> _PROBLEM TO SOLVE_
Ignoring the pictures, copy the data exactly.

> _SUPPLIED DATA_
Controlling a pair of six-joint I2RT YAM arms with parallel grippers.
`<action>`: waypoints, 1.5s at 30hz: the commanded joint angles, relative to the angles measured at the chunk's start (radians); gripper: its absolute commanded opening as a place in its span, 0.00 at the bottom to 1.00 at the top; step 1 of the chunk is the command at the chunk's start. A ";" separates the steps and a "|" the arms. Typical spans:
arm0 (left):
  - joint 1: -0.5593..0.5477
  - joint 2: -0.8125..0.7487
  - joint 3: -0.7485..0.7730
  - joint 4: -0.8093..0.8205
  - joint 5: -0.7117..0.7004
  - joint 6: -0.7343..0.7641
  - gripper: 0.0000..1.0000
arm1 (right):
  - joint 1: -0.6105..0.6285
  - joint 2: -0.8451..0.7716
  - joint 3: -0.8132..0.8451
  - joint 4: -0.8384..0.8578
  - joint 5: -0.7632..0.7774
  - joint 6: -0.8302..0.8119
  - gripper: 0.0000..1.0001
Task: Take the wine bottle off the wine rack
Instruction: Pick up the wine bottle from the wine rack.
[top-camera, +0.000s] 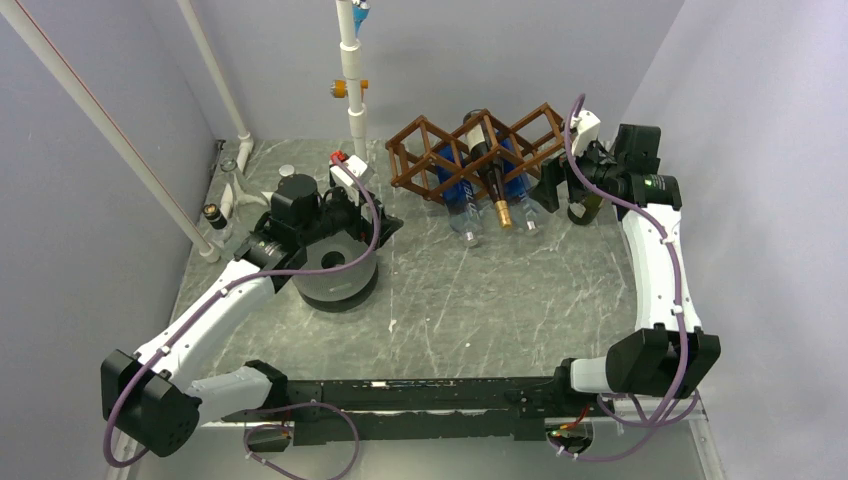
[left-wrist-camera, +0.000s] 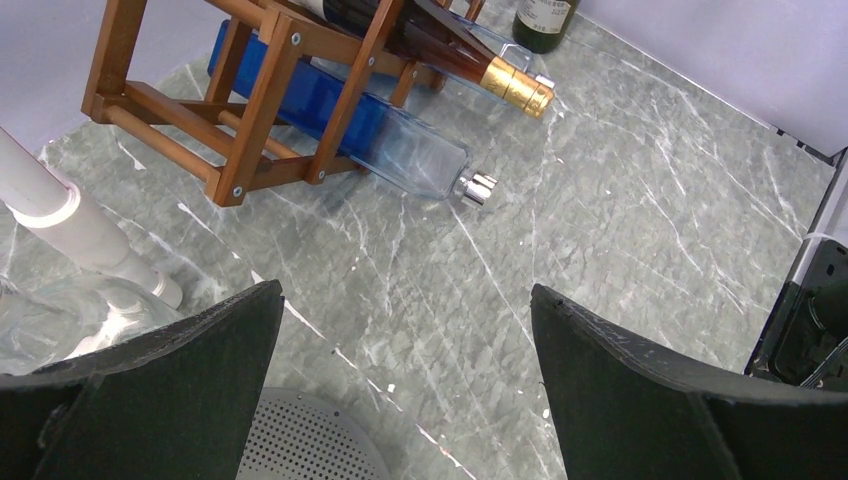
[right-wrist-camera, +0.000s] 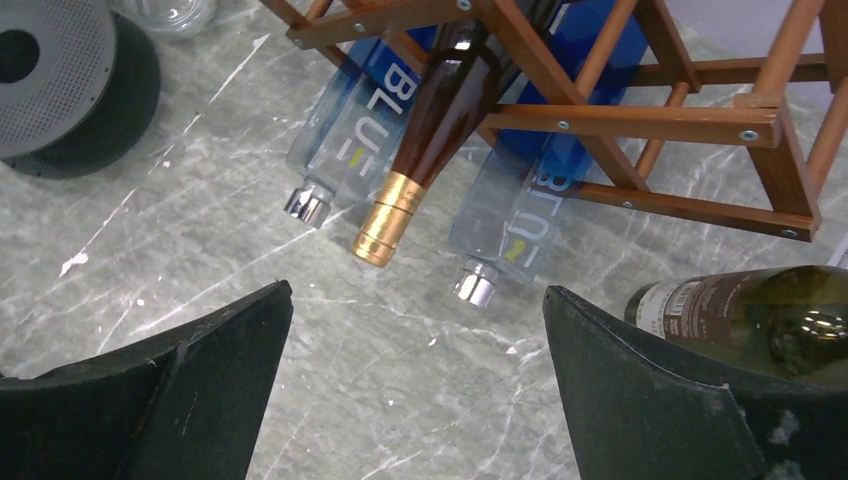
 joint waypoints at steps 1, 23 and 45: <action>-0.003 -0.035 0.000 0.034 -0.002 0.010 0.99 | -0.008 0.023 0.065 0.048 0.037 0.073 1.00; -0.003 -0.051 -0.005 0.036 -0.002 0.003 1.00 | 0.102 0.172 -0.083 0.285 0.094 0.276 0.99; -0.005 -0.030 -0.009 0.034 -0.008 0.007 1.00 | 0.208 0.344 -0.104 0.455 0.256 0.398 0.94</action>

> _ANSWER TO THIS TASK_
Controlling a pair of six-joint I2RT YAM arms with parallel grippers.
`<action>`: waypoints, 1.5s at 30hz: the commanded joint angles, relative to the angles measured at the chunk's start (radians); gripper: its absolute commanded opening as a place in its span, 0.00 at the bottom to 1.00 at the top; step 1 of the chunk is the command at the chunk's start. A ";" separates the steps and a "|" the arms. Typical spans:
arm0 (left):
  - joint 1: -0.5593..0.5477
  - joint 2: -0.8125..0.7487
  - joint 3: -0.7485..0.7730
  - joint 4: -0.8093..0.8205
  - joint 5: -0.7117..0.7004
  - joint 6: -0.7343..0.7641
  - gripper: 0.0000..1.0000
arm1 (right):
  - joint 1: -0.6105..0.6285
  - joint 2: -0.8451..0.7716
  - joint 3: -0.8132..0.8451
  - joint 4: -0.8384..0.8578
  - joint 5: -0.7632..0.7774
  - joint 6: -0.8302..0.8119
  - gripper: 0.0000..1.0001
Task: Take the wine bottle off the wine rack
Instruction: Pick up the wine bottle from the wine rack.
[top-camera, +0.000s] 
[left-wrist-camera, +0.000s] 
[right-wrist-camera, +0.000s] 
 joint waypoints at steps 1, 23 and 45: <action>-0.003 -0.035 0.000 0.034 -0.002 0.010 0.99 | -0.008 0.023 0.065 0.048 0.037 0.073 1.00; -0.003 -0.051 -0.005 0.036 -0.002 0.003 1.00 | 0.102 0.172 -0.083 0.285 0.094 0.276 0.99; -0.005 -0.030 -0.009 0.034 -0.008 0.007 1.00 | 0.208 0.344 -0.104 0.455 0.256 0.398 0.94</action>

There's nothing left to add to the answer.